(Work request)
Beginning at the line that contains "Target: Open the", repeat each line exactly through the last one of the records below, and leave out the pictures.

(Material supplied)
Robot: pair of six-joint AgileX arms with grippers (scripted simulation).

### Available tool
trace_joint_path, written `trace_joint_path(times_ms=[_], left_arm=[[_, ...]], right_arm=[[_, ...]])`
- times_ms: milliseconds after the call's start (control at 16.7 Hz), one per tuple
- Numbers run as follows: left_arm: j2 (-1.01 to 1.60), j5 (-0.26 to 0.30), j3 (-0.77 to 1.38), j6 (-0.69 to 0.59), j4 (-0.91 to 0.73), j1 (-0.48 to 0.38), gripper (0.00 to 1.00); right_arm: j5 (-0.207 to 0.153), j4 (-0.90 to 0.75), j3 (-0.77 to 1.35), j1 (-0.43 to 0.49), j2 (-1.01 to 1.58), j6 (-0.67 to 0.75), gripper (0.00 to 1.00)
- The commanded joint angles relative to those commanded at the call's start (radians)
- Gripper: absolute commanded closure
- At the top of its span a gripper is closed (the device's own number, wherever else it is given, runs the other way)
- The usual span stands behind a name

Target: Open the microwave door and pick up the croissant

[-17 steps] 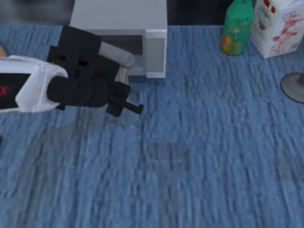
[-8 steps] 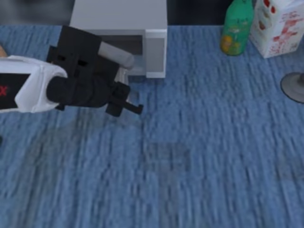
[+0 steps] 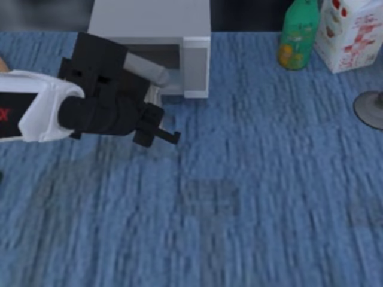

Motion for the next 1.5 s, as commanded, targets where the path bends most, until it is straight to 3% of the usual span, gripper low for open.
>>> trace_joint_path(times_ms=[240, 840, 1500], left_arm=[[0.0, 0.0, 0.0, 0.0, 0.0, 0.0, 1.0], [-0.022, 0.061, -0.025, 0.074, -0.009, 0.032, 1.0], [-0.022, 0.061, -0.025, 0.074, -0.009, 0.032, 1.0]], right_arm=[[0.0, 0.0, 0.0, 0.0, 0.0, 0.0, 0.0], [0.0, 0.0, 0.0, 0.0, 0.0, 0.0, 0.0], [0.0, 0.0, 0.0, 0.0, 0.0, 0.0, 0.0]])
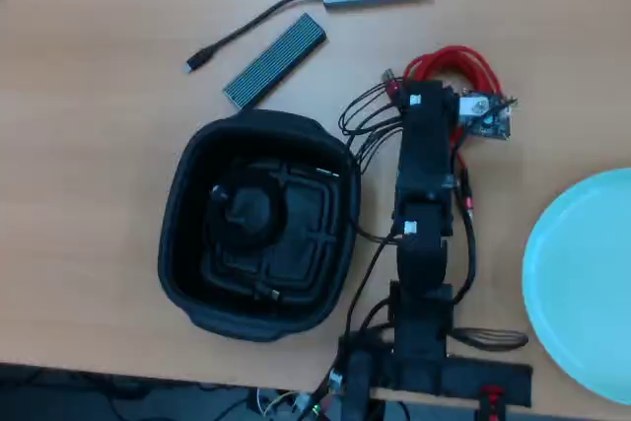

(Answer section)
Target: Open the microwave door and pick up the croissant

[-17 steps] 
[-8 steps] 
[+0 steps] 

Motion for the next 1.5 s, as commanded, targets where the path bends most, until it is straight to 3% of the usual span, gripper low for open.
>>> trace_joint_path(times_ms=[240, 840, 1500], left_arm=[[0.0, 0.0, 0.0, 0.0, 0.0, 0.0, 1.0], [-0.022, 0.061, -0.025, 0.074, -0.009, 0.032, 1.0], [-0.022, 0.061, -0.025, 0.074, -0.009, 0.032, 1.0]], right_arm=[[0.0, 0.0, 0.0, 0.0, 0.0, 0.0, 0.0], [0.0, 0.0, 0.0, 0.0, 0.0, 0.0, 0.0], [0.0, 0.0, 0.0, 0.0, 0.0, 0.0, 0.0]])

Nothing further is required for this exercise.